**Work order**:
Provide the data again exactly, including every line that follows.

+++ Supplied data

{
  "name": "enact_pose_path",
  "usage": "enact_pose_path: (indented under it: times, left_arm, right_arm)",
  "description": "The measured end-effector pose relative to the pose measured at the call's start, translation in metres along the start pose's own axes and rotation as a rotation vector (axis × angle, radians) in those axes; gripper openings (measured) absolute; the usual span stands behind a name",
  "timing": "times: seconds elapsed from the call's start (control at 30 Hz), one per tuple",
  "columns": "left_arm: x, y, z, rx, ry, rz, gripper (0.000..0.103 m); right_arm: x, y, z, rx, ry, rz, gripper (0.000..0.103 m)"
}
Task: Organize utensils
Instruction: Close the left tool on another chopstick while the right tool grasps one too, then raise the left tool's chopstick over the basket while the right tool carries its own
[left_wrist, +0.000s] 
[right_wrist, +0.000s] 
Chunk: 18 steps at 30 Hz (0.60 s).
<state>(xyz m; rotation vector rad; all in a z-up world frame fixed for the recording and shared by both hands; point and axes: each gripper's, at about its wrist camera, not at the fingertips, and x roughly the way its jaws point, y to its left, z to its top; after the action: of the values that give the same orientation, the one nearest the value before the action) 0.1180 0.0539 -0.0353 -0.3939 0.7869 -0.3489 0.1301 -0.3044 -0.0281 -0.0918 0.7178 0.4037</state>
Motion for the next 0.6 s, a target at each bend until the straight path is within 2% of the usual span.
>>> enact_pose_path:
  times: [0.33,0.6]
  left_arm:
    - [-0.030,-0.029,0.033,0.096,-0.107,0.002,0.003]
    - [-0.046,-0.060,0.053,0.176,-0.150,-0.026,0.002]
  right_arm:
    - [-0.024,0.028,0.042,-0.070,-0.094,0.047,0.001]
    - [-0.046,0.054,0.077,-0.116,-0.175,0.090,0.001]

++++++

**Exercise result**:
{
  "name": "enact_pose_path",
  "usage": "enact_pose_path: (indented under it: times, left_arm, right_arm)",
  "description": "The measured end-effector pose relative to the pose measured at the call's start, translation in metres along the start pose's own axes and rotation as a rotation vector (axis × angle, radians) in those axes; gripper openings (measured) absolute; the usual span stands behind a name",
  "timing": "times: seconds elapsed from the call's start (control at 30 Hz), one per tuple",
  "columns": "left_arm: x, y, z, rx, ry, rz, gripper (0.000..0.103 m); right_arm: x, y, z, rx, ry, rz, gripper (0.000..0.103 m)"
}
Task: Organize utensils
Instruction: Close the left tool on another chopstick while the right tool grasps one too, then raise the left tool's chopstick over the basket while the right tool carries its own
[left_wrist, +0.000s] 
[right_wrist, +0.000s] 
Chunk: 18 steps at 30 Hz (0.60 s).
<state>(xyz m; rotation vector rad; all in a z-up world frame fixed for the recording and shared by both hands; point and axes: each gripper's, at about its wrist camera, not at the fingertips, and x roughly the way its jaws point, y to its left, z to its top; after the action: of the values that give the same orientation, the one nearest the value before the action) 0.1180 0.0539 -0.0353 -0.3939 0.7869 -0.3489 0.1301 -0.3044 -0.0281 -0.0918 0.7178 0.4037</state>
Motion for the next 0.6 s, a target at each bend until the straight path is within 2% of the usual span.
>>> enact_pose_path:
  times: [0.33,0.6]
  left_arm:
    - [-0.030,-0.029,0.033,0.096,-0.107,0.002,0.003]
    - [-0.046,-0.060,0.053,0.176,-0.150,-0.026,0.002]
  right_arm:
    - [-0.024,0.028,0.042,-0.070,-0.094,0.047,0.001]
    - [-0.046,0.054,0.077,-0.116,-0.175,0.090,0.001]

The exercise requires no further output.